AWS - ELB

Terminology

SSL Offloading

example : POODLE issue. 62% ELB updated within 24 hours

Proxy Protocol

  • for TCP layer

https://www.52os.net/articles/PROXY_protocol_pass_client_ip.html

X-Forwarded-For

  • designed for HTTP (Application Layer)

https://en.wikipedia.org/wiki/X-Forwarded-For

ELB architectures

  • ELB has it’s own VPC – managed by AWS
  • ELB load balancing normally relys on Route 53
    • Route 53 use Round robin to dispactch requests to ELB sits in different AZ
    • Route 53 can do health check to ELBs (150 sec to shift all traffic to healthy ELBs)
    • ELB DNS records will change over time ; Route53 shouldn’t point to ELB IP.
      • ELB record changes when scale; it won’t change when failure (automatically handles)
      • When IP changes, it will be drained and quarantined for 7 days
  • ELB as a global service will automatically support multi AZ; ELB can support cross zone load balancing (need config change)

ELB load balancer

Classic ELB

TCP / SSL HTTP / HTTPS
network layer layer 4 layer 7
connection passing through (optional: SSL Offloading) terminated & pooled
payload no modification header might be modified
routing Proxy Protocol X-Forwarded-For header
algorithm round-robin Least-Outstanding-Requests (might combines with sticky session)

New Application ELB with a extention on

  • Path based routing (content based routing)
  • HTTP/HTTPs only
  • container
  • native Web Socket , HTTP/2

Latest category:

Elastic Load Balancing supports three types of load balancers.

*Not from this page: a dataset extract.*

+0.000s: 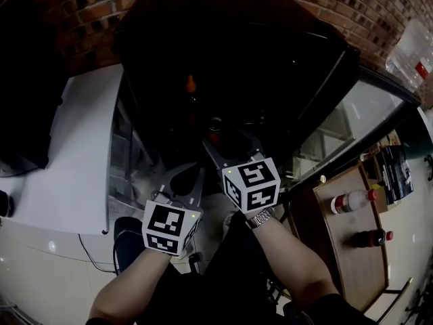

You can select the appropriate load balancer based on your application needs. If you need flexible application management and TLS termination then we recommend you to use Application Load Balancer. If extreme performance and static IP is needed for your application then we recommend you to use Network Load Balancer. If your application is built within the EC2 Classic network then you should use Classic Load Balancer.

The Classic Load Balancer is ideal for simple load balancing of traffic across multiple EC2 instances, while the Application Load Balancer is ideal for applications needing advanced routing capabilities, microservices, and container-based architectures.

New feature with Application Load Balancer

Content based routing

ELB content based routing

  • very important feature for micro services.
  • Before, if you have different services hosting by different clusters, you have to have multiple ELB running to routing the requests to each individual cluster.

Shall we use single Application ELB for all as it can support content based routing?

  • Consider the Blast Radios and Isolation
  • SPF and configuration nightmare

Support for Container based architecture and micro service architecture

  • Muti port
    • classic: one port one instance ; Application ELB: multi port one instance
  • ECS can work with ELB seamlessly update the configuration

better API to interact with Application ELB

  • Listener: protocol & port
    • one ELB can have min 1 and max 10 listeners
    • Rounting rules are defined based on listeners
  • Target Groups : group of EC2 instances or Containers or micro services
    • Target group can associated with autoscaling group
  • Targets: EC2 instances or Containers or micro services
    • single target can be registered with multi target groups
  • Rules:
    • provide link between listeners to target groups
    • limit from 10-100(keep changing) rules per ELB
  • Delete protection (prevent delete via api)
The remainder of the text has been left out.